Wesley acendeu um cigarro e ofereceu outro ao Professor. Aquele maluco chegava a dar um nó em sua cabeça; se tava ligado em tanta coisa, como é que chegou naquele ponto? Com a roupa toda rasgada, vários dentes faltando na boca. Wesley queria muito perguntar, mas, na real, tinha medo da resposta.
— Tá vendo, Professor. Bagulho é ficar só no baseado mermo.
— Baseadim é bom. — O Professor deu um trago fundo no cigarro, como se lembrasse naquele momento de todos os baseados que já curtiu na vida. — Acalma, bom pra dar aquela dormida de tarde, aquela namorada… É bom, é bom. Mas aí já é um outro problema, morô? Neguinho começa fumar um, nem imagina o tamanho da merda. Mas tu já parou pra pensar por que é que a polícia vai que nem bicho atrás de maconheiro? — Ele fez uma pausa, talvez esperando uma resposta, mas como Wesley continuou parado sem dizer nada, continuou o papo: — Isso é ordem lá de cima, morô? De senador, de empresário… O problema da maconha, pra esses caras, é que a maconha só dá vontade de não fazer nada, tô mentindo? E se nós aqui não fazer nada, meu irmão, não limpar o chão, não proteger o cofre do banco, não fazer a comida, eles tá fodido, morô? Porque para tudo, não tem condição. Os cara não sabe fazer nada sozinho, só mandar. Por isso eles precisa de nós trabalhando pra eles, o tempo todo, tu me entende? É por isso que eles prefere ver um preto na cadeia do que fumando maconha, morô? Porque aí fica pelo menos de exemplo.

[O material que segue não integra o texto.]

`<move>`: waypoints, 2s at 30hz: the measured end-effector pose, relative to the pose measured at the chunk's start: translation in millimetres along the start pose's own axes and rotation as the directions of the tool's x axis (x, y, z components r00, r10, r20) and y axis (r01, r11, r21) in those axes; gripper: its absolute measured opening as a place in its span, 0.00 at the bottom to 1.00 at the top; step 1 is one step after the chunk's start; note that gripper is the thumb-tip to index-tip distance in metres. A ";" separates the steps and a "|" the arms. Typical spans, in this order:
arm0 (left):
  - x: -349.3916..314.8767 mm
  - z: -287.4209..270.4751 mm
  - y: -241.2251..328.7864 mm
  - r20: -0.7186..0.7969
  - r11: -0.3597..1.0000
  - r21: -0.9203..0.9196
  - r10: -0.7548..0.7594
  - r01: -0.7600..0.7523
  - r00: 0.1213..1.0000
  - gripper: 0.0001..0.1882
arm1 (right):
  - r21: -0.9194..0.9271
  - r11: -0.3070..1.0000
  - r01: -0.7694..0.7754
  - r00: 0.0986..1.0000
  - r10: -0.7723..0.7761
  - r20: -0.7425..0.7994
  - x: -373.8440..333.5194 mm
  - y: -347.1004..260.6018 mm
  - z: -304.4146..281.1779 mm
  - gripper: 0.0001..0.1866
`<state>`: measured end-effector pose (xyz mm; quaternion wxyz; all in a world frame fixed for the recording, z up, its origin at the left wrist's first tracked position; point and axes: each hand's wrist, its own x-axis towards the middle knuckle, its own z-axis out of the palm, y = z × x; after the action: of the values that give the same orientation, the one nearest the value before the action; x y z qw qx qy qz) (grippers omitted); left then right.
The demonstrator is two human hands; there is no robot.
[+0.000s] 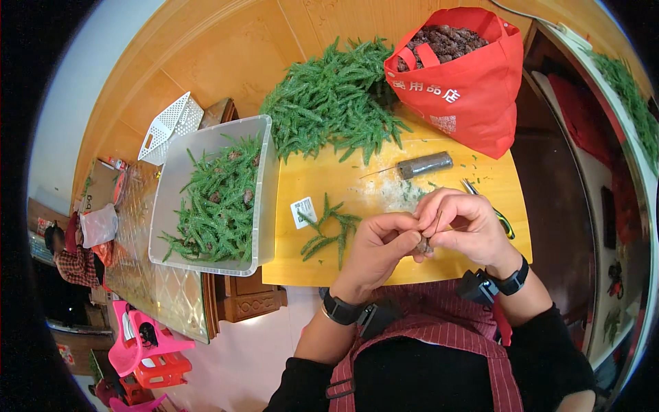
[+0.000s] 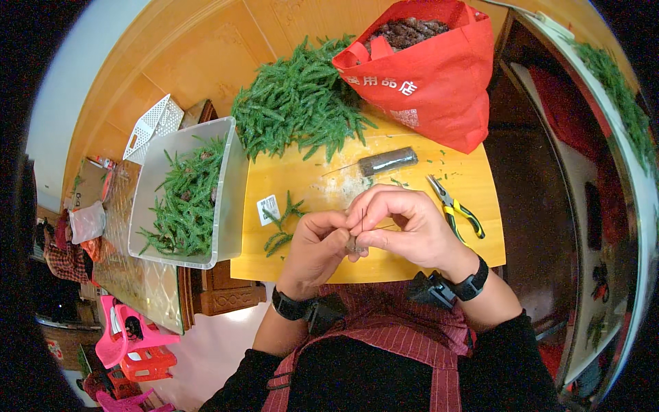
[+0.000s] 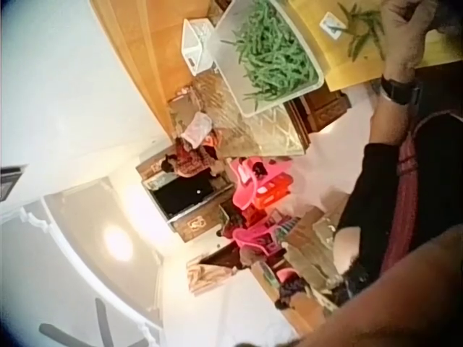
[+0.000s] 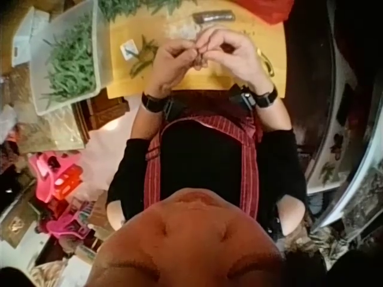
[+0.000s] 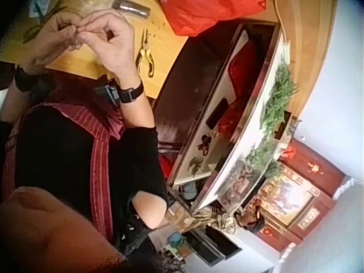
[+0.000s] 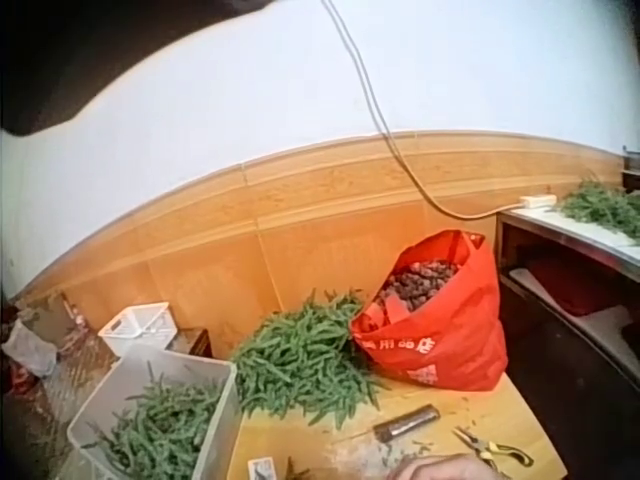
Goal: Assembling artificial plant components by attaching greenery to a base and trimming with pliers.
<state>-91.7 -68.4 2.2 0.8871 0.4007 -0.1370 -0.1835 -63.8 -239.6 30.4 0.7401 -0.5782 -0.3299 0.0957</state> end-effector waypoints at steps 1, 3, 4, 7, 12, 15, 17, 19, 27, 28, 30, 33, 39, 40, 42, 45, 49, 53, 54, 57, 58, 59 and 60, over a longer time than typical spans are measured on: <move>-0.2 -0.1 -0.4 -0.014 1.000 0.001 0.023 -0.023 1.000 0.07 | 0.041 0.998 -0.039 0.999 0.040 -0.023 -0.2 -0.5 1.3 0.05; 1.2 2.5 -0.3 -0.019 0.999 -0.020 0.035 -0.036 0.999 0.07 | 0.081 0.994 -0.078 0.996 0.081 -0.044 -1.2 -2.5 2.3 0.05; 1.8 3.3 -0.1 -0.026 0.998 -0.041 0.047 -0.048 0.999 0.07 | 0.092 0.991 -0.099 0.992 0.105 -0.070 -2.0 -3.5 2.4 0.05; 1.6 2.5 -0.7 -0.044 0.998 0.018 0.055 -0.054 0.998 0.06 | 0.151 0.982 -0.109 0.988 0.124 -0.092 -4.8 -0.6 2.2 0.04; -0.6 2.3 0.5 -0.027 0.998 0.006 0.065 -0.065 0.998 0.06 | 0.140 0.983 -0.120 0.985 0.135 -0.108 -2.7 -4.4 4.4 0.05; 0.4 4.0 2.8 -0.026 0.994 0.044 0.097 -0.096 0.995 0.06 | 0.070 0.994 -0.084 0.992 0.090 -0.090 -1.4 -9.2 5.2 0.04; 1.0 6.8 4.7 -0.028 0.990 0.060 0.127 -0.125 0.992 0.06 | -0.176 0.982 -0.063 0.993 0.045 -0.106 -1.3 -12.5 4.4 0.04; 1.2 9.7 6.2 -0.055 0.900 0.360 0.284 -0.246 0.957 0.07 | -0.247 0.966 -0.071 0.992 0.043 -0.117 -1.1 -12.7 3.6 0.04; 0.7 2.8 1.5 -0.050 0.934 0.286 0.238 -0.214 0.970 0.07 | -0.108 0.984 -0.145 0.983 0.130 -0.127 -6.2 -8.7 1.0 0.07; -0.2 1.0 1.6 -0.079 0.962 0.221 0.183 -0.162 0.980 0.07 | -0.162 0.969 -0.186 0.966 0.151 -0.208 -6.6 -11.1 -2.2 0.10; -1.1 -1.8 4.2 -0.090 0.973 0.189 0.154 -0.135 0.984 0.08 | -0.515 0.807 -0.290 0.947 0.164 -0.276 -12.0 -10.8 -20.9 0.20; -0.1 2.8 7.6 -0.099 0.990 0.116 0.086 -0.075 0.991 0.08 | -0.912 0.114 -0.395 0.910 0.184 -0.372 -50.7 16.5 -56.8 0.26; 2.8 6.9 10.8 -0.130 0.999 0.000 0.049 -0.049 0.990 0.08 | -0.850 0.072 -0.522 0.829 0.278 -0.485 -89.3 29.8 -71.3 0.26; 3.3 6.5 10.2 -0.130 0.998 -0.019 0.053 -0.056 0.990 0.09 | -0.835 0.095 -0.541 0.829 0.227 -0.511 -92.6 33.6 -74.3 0.23; 4.5 4.3 9.4 -0.129 0.998 -0.039 0.049 -0.054 0.990 0.09 | -0.806 0.180 -0.564 0.826 0.155 -0.543 -98.3 37.4 -80.1 0.19; 6.2 5.3 9.7 -0.123 0.996 -0.065 0.046 -0.054 0.991 0.09 | -0.791 0.269 -0.549 0.829 0.058 -0.556 -105.2 30.4 -86.5 0.09; 10.2 8.4 8.7 -0.109 0.995 -0.092 0.025 -0.036 0.994 0.09 | -0.355 0.660 -0.662 0.707 0.393 -0.588 -104.0 6.9 -75.3 0.08; 10.7 8.6 8.1 -0.107 0.994 -0.103 0.014 -0.025 0.994 0.09 | -0.483 0.659 -0.577 0.815 0.422 -0.397 -77.6 -32.5 -40.0 0.07; 11.3 8.8 7.6 -0.097 0.995 -0.101 0.017 -0.027 0.995 0.09 | -0.575 0.692 -0.437 0.897 0.291 -0.332 -74.9 -33.9 -37.3 0.07; 12.6 10.1 7.3 -0.080 0.995 -0.100 0.009 -0.017 0.997 0.10 | -0.715 0.663 -0.221 0.973 0.096 -0.212 -63.5 -38.4 -31.5 0.07; 12.9 10.3 7.3 -0.075 0.995 -0.101 -0.001 -0.006 0.997 0.10 | -0.770 0.619 -0.154 0.985 0.039 -0.166 -59.9 -39.8 -30.7 0.08; 12.0 10.7 8.0 -0.077 0.995 -0.100 0.001 -0.008 0.997 0.10 | -0.769 0.620 -0.152 0.986 0.039 -0.163 -57.0 -41.7 -29.8 0.08; 11.0 11.1 8.5 -0.078 0.995 -0.097 -0.005 -0.002 0.997 0.10 | -0.772 0.621 -0.137 0.989 0.042 -0.142 -54.4 -43.3 -29.1 0.08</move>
<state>-84.3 -75.4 16.8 0.9101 0.3643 -0.0927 -0.1746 -98.3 -304.7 46.3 0.4281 -0.8615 -0.2683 -0.0514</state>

Nessa mesma hora, ouviram três tiros, mais ou menos ali perto. Wesley tomou um susto, como alguém que desperta no meio de um pesadelo. O medo fez com que endireitasse a coluna, se mantendo em posição de alerta. Em toda a cidade do Rio de Janeiro, todo mundo sabe como são as operações ali no Jacarezinho, mesmo aqueles que nunca pisaram na favela sabem de ler nos jornais, de ver na televisão. Apesar da fama, os disparos não foram suficientes pra assustar as pessoas na linha do trem, que seguiram fazendo suas paradas na maior tranquilidade.
— Ouviu isso? Eles quer botar uma upp aqui agora.
— Tô ligado — Wesley respondeu, tomado pelo medo.
Queria se levantar e pegar logo o trem, mas tinha a impressão de ver os policiais se aproximarem do outro lado da estação. Agora não sabia mais o que era verdade, o que era neurose, sabia que tava na onda, da mesma forma que sabia estar com flagrante, sabia que tava no meio da Faixa de Gaza e sabia que vários naquela mesma posição não ficaram pra contar a história. Ouviram mais rajadas de metralhadora.
— Eles vão pacificar nós! Vão pacificar! — o Professor começou a gritar cada vez mais alto, como se tivesse numa competição com os tiros e fogos que se ouviam em volta. Ele gritava contra o barulho da guerra e ria forte uma gargalhada que reforçava ainda mais os dentes que tinha faltando na boca.